ほうれん草に含まれる代表的な栄養成分をまとめました。

βカロテンを補充してがんを抑制する

以前から医学的に知られていたことですが、がん患者の体内のβカロテンの数値は低めです。その理由として、当初は「がんを発症するとβカロテンが少なくなる」と考えられていました。しかし最近では、それとは異なる推論がなされています。

その推論の根拠となったのが、がん患者の家族に対する血液検査。がんを発症した本人だけではなく、その家族の血液検査もしてみたところ、多くの場合、患者と同様に家族のβカロテン値も低いことが判明したのです。これにより「がんを発症するとβカロテンが少なくなる」のではなく、「βカロテンが少ない人はがんになりやすい」との推論が導かれました。
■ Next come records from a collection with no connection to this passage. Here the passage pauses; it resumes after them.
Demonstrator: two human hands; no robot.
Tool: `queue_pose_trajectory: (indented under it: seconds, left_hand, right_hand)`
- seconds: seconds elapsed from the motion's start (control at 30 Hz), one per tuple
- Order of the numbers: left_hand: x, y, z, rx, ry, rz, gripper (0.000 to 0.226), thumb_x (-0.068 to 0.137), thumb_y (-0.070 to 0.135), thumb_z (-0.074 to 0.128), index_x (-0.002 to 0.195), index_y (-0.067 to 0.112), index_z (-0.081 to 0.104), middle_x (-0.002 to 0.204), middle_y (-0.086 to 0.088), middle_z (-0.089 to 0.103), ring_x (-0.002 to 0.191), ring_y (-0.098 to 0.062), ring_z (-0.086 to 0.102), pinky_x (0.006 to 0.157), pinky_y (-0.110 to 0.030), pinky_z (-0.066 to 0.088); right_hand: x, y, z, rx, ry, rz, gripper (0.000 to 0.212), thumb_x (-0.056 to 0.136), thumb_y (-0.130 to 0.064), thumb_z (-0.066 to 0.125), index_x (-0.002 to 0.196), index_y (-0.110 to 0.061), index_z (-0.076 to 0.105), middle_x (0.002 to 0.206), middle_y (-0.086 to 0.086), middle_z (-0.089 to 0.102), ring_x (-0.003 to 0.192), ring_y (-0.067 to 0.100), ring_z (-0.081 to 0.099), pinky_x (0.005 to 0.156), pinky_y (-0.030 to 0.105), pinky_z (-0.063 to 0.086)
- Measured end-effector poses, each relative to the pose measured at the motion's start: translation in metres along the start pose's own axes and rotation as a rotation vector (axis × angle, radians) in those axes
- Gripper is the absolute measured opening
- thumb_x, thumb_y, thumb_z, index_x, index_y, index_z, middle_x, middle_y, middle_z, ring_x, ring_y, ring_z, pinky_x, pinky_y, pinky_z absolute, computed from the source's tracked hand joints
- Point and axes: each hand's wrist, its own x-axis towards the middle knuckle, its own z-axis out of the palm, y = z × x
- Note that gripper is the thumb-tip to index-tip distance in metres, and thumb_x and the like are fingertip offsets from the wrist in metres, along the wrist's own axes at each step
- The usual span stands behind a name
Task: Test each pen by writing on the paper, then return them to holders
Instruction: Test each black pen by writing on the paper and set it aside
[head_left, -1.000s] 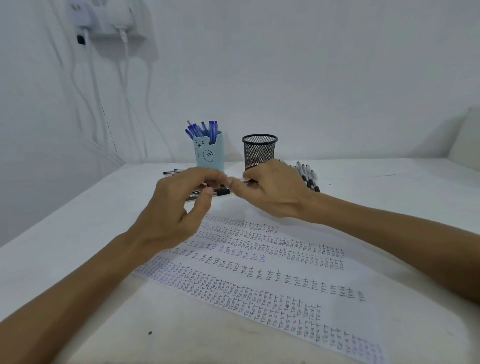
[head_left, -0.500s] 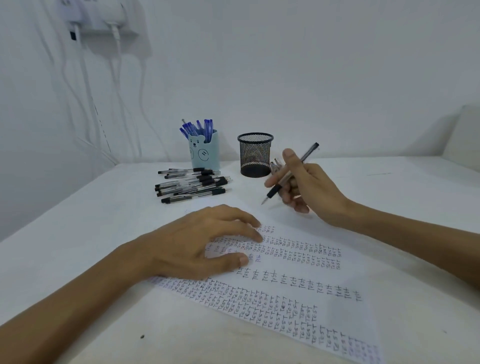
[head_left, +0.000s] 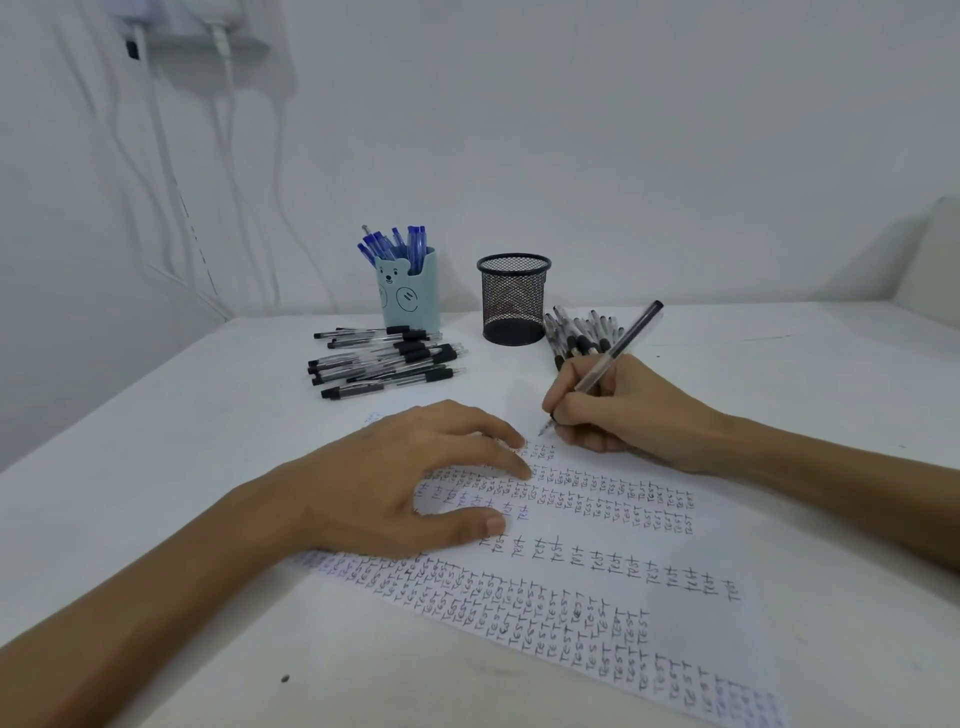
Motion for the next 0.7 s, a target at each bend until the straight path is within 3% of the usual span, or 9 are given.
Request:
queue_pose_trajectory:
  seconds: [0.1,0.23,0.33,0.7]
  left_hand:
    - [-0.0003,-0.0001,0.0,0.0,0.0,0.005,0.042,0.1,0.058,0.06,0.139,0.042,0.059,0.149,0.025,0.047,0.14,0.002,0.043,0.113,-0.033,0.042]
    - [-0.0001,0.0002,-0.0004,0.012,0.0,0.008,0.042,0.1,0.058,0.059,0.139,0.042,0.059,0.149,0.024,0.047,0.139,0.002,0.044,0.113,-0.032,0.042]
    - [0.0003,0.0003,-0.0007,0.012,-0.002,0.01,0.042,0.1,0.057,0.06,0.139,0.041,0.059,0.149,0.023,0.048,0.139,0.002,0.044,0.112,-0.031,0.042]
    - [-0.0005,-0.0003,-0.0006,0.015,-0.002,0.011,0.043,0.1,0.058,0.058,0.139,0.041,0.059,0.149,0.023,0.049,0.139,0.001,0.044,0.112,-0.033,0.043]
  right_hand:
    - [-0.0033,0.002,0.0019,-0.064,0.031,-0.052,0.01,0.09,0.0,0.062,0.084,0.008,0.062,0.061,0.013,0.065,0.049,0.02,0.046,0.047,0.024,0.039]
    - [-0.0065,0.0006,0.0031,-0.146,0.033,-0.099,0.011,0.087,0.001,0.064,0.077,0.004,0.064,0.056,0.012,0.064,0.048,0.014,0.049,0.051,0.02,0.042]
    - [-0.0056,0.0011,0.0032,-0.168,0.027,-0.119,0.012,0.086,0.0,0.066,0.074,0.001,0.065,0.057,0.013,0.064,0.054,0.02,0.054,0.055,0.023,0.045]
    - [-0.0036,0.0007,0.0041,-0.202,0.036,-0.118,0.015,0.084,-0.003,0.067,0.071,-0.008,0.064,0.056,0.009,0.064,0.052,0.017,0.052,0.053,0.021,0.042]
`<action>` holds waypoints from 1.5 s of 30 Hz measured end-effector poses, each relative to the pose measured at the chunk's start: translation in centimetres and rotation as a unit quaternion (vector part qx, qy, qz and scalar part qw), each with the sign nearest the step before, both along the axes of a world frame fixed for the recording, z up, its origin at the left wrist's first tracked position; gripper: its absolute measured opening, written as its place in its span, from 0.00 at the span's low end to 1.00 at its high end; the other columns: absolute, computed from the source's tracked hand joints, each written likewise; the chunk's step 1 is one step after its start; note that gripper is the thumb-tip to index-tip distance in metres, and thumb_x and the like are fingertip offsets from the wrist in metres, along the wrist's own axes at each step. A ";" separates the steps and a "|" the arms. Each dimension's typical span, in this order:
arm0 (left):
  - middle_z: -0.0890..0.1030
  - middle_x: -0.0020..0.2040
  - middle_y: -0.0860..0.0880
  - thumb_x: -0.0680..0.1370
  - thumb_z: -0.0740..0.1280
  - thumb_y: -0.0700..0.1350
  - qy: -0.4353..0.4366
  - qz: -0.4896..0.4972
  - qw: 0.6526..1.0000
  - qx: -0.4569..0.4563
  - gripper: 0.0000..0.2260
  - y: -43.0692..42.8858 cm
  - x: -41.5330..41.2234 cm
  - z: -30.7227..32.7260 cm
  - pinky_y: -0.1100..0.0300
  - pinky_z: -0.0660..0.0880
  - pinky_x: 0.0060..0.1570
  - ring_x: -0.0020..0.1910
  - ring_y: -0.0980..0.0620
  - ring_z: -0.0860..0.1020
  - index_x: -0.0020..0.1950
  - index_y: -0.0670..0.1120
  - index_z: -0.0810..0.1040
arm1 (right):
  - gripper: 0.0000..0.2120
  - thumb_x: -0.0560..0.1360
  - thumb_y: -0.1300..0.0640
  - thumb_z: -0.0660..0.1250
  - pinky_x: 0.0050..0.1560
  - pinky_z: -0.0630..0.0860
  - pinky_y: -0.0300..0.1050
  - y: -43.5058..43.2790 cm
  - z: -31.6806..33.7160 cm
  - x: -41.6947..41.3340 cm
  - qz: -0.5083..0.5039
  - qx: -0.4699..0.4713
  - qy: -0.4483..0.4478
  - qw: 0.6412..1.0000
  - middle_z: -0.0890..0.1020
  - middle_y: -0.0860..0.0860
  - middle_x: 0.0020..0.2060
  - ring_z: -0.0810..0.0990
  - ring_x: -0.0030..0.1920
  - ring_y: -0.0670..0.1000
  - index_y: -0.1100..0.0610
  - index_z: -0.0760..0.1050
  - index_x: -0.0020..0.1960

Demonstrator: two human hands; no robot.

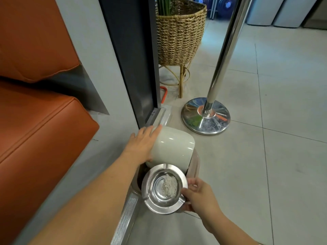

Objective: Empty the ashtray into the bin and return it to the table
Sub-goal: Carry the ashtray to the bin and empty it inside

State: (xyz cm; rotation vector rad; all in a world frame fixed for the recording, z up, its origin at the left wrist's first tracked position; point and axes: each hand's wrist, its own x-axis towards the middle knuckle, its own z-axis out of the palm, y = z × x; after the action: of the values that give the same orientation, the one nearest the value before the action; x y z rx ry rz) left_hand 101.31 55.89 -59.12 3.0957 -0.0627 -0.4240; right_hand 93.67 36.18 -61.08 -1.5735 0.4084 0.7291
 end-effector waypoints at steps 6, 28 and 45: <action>0.65 0.69 0.45 0.69 0.71 0.41 -0.073 0.029 0.984 -0.161 0.43 0.4 -1.2 -0.4 0.49 0.73 0.55 0.63 0.44 0.71 0.74 0.54 0.46 | 0.07 0.73 0.71 0.62 0.33 0.82 0.54 1.0 -0.1 -0.4 -0.039 0.003 0.002 0.999 0.79 0.62 0.42 0.81 0.41 0.63 0.61 0.71 0.46; 0.78 0.56 0.45 0.75 0.64 0.43 -0.036 0.125 0.938 -0.321 0.16 2.3 -3.2 1.0 0.56 0.72 0.51 0.53 0.49 0.76 0.62 0.50 0.66 | 0.08 0.75 0.67 0.60 0.42 0.80 0.48 6.7 -0.7 0.9 -0.212 -0.018 0.050 0.976 0.78 0.63 0.49 0.80 0.40 0.56 0.63 0.69 0.54; 0.80 0.55 0.44 0.74 0.65 0.41 -0.047 0.107 0.918 -0.380 0.20 0.6 -2.1 1.2 0.57 0.71 0.52 0.53 0.46 0.76 0.66 0.48 0.69 | 0.07 0.74 0.63 0.59 0.39 0.68 0.47 4.8 -2.2 5.0 0.362 -0.417 -0.344 0.760 0.75 0.53 0.52 0.74 0.49 0.55 0.55 0.68 0.51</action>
State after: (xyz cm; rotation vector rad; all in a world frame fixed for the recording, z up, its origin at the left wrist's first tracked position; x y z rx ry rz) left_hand 99.21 56.44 -57.97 2.3165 0.0911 -0.1750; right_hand 98.63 41.01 -63.25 -2.7707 -0.5684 0.4596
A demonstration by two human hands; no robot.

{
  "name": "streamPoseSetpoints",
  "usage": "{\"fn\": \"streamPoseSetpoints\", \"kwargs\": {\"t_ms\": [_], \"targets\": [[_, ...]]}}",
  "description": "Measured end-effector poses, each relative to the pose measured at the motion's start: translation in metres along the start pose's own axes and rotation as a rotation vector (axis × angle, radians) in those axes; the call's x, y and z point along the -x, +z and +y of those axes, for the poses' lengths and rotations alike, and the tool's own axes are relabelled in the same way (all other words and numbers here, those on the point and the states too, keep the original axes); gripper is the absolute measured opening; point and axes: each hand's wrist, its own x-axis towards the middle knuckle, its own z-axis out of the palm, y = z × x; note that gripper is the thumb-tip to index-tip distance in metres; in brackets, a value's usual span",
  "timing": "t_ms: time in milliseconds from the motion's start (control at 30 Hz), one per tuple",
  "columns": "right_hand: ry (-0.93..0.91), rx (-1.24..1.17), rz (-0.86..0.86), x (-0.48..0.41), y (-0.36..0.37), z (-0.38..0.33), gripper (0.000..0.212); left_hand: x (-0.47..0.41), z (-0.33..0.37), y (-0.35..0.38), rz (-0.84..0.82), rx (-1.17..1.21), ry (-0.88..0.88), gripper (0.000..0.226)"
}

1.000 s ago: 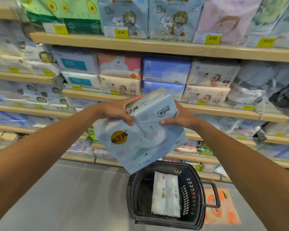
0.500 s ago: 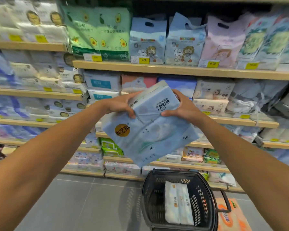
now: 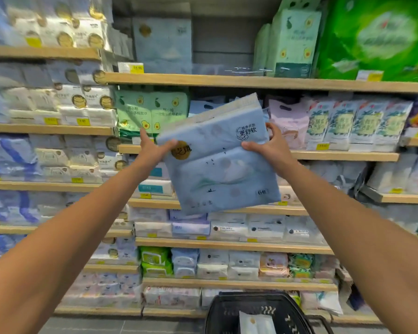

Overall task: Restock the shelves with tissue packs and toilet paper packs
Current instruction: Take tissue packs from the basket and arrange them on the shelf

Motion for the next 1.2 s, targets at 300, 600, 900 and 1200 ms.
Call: {"fn": "streamPoseSetpoints", "kwargs": {"t_ms": [300, 600, 900, 1200], "targets": [[-0.032, -0.268, 0.139, -0.026, -0.003, -0.088, 0.092, 0.002, 0.064, -0.021, -0.410, 0.206, 0.174, 0.074], [-0.162, -0.246, 0.074, -0.087, 0.002, -0.126, 0.050, -0.050, 0.107, -0.015, -0.118, 0.264, 0.339, 0.057], [-0.298, -0.193, 0.058, -0.188, 0.005, -0.141, 0.057, -0.135, 0.163, 0.004, 0.119, -0.043, 0.580, 0.080], [-0.418, -0.037, 0.147, -0.286, -0.010, -0.136, 0.047, -0.216, 0.209, 0.033, 0.177, -0.143, 0.658, 0.050]]}}
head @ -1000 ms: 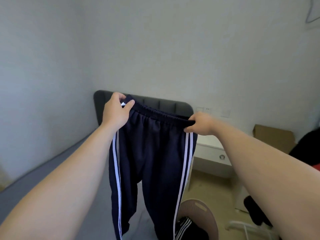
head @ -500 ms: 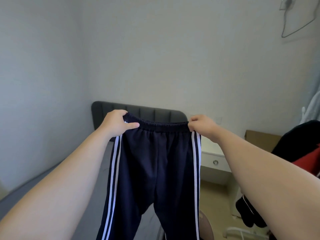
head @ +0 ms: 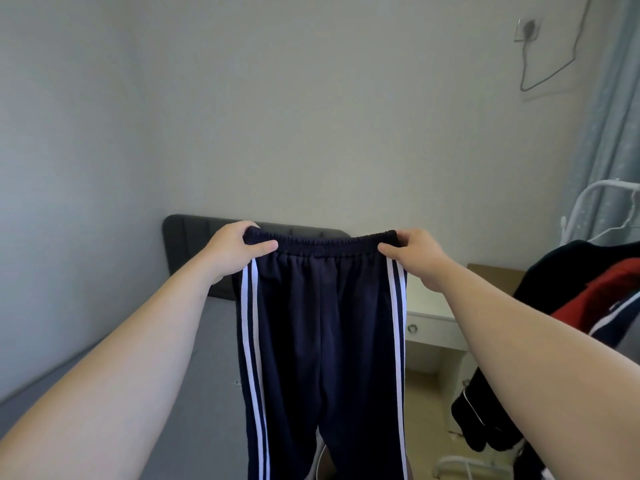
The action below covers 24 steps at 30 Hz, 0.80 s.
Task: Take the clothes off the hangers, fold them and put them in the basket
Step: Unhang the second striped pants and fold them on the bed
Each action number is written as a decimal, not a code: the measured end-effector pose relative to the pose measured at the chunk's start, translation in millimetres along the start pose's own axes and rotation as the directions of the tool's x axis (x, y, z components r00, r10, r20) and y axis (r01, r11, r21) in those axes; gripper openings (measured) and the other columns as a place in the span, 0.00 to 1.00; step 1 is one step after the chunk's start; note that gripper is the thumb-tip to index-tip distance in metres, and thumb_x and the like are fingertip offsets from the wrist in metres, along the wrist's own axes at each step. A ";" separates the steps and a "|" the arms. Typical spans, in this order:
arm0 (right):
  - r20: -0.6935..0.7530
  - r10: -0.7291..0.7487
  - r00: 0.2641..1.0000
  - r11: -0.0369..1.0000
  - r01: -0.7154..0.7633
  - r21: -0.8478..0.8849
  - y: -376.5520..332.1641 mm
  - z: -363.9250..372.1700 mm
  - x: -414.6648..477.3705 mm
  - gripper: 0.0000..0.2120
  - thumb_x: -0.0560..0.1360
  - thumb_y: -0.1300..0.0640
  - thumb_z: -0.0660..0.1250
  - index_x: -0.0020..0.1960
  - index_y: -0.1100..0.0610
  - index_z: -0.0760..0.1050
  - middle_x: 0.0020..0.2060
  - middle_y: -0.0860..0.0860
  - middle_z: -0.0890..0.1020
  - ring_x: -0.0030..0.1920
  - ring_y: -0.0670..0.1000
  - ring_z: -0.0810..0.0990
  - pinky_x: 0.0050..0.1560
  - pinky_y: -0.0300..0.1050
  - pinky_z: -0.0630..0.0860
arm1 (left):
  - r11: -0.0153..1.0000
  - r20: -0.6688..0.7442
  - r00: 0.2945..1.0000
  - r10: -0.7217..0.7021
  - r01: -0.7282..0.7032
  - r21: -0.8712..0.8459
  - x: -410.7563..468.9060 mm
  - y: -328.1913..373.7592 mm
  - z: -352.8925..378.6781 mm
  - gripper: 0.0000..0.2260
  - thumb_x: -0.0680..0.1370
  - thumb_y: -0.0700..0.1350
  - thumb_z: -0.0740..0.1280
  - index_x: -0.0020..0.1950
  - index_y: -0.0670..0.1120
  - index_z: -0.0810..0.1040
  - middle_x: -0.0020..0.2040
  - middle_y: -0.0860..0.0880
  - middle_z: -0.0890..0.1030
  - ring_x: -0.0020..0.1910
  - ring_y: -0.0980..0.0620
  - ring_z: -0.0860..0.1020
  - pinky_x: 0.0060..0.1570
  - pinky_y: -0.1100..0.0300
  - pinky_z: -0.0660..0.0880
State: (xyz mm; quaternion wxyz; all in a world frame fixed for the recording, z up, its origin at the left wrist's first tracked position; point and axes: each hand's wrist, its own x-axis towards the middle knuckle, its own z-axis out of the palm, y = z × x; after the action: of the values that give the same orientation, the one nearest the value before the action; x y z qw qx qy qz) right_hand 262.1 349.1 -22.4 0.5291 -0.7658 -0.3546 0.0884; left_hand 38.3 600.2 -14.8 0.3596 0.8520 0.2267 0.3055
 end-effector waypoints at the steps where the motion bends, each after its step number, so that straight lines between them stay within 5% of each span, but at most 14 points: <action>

他にも、ほうれん草にはがん抑制に良いとされる抗酸化成分が豊富。日常の食事で、積極的に摂取するようにしましょう。

[※1]

茹でるより蒸す、蒸すより炒める

ほうれん草には様々な調理法があります。しかし、調理法次第では大切なβカロテンが流出してしまうことがあるので、注意しなければなりません。 ほうれん草を炒めた場合のβカロテン残存率は、81~90%。これだけ残存していれば、特に問題はないでしょう。しかし、ほうれん草を蒸した時のβカロテン残存率は、41~50%と大幅に低下。さらにほうれん草を3分茹でると、31~40%まで激減します。

ほうれん草を食べる時には、なるべく炒める調理法にしたほうが良いでしょう。ただし、ほうれん草は、ベーコンと一緒に炒めることで発がん性物質が生成されるとも言われています。シンプルな野菜炒めとして調理することをお勧めします。